*Task item*:
Go through the data below and copy each line where the word "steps" occurs.
*** Opening Information supplied ***
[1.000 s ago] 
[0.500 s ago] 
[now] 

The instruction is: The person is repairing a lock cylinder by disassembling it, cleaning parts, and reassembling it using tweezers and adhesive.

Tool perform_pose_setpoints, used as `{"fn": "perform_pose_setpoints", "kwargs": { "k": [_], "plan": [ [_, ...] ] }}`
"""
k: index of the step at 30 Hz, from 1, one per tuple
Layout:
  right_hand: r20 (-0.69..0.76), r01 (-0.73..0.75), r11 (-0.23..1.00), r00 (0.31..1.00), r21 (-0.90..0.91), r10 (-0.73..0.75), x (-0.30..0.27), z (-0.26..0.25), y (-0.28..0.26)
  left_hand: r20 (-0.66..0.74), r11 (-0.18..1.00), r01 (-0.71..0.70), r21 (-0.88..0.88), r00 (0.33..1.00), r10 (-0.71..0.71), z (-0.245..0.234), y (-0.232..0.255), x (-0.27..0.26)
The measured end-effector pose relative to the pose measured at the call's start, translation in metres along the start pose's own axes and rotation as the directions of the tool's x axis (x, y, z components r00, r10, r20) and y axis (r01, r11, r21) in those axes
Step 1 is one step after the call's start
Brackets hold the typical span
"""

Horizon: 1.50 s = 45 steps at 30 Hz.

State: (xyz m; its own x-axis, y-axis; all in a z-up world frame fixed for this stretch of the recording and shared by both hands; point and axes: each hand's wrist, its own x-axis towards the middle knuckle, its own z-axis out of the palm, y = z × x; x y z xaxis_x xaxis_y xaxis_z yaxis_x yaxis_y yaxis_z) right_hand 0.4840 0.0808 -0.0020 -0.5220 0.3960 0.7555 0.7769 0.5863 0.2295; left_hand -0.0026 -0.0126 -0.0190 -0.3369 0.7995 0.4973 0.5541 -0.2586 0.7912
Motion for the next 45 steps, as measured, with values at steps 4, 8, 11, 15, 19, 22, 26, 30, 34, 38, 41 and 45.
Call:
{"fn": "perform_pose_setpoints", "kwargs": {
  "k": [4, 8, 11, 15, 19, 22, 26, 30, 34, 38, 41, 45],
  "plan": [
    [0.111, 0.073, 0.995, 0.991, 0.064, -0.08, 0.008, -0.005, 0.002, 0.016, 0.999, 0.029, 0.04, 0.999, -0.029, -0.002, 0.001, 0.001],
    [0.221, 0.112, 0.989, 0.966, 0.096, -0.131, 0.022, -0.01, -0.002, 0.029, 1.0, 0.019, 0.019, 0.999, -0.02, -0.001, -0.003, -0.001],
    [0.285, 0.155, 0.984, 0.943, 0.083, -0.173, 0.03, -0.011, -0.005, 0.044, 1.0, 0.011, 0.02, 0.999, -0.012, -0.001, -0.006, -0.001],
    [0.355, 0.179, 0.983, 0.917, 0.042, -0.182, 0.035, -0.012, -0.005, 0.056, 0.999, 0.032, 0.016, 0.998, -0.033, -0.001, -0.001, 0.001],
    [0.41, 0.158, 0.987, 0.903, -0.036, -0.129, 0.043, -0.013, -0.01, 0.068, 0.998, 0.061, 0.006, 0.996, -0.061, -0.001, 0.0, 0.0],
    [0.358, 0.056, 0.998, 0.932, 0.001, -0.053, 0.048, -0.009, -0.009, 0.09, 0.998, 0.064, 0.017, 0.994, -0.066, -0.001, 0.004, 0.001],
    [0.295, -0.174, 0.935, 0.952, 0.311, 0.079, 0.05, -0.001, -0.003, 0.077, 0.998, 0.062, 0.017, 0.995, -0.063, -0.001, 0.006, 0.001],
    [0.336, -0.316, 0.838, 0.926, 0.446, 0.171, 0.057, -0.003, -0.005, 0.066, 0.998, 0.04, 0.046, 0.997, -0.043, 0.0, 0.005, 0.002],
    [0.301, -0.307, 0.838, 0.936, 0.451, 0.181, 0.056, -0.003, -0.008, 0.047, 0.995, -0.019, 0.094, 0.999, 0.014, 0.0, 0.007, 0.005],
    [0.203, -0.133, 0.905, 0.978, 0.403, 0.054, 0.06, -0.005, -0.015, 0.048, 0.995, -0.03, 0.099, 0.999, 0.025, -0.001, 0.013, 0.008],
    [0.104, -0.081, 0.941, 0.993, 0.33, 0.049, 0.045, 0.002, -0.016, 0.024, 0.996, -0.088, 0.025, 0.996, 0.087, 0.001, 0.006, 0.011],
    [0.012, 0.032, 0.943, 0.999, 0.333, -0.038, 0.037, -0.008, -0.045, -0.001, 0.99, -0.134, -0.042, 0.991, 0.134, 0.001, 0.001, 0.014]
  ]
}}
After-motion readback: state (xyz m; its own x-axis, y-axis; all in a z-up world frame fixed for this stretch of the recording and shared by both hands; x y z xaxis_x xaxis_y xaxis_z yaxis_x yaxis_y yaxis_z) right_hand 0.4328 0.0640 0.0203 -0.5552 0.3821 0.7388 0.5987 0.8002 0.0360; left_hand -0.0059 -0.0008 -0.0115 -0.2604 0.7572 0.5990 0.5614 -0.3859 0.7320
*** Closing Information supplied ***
*Result*:
Horizon: 1.50 s = 45 steps at 30 Hz.
Motion for the next 45 steps, as measured, with values at steps 4, 8, 11, 15, 19, 22, 26, 30, 34, 38, 41 and 45.

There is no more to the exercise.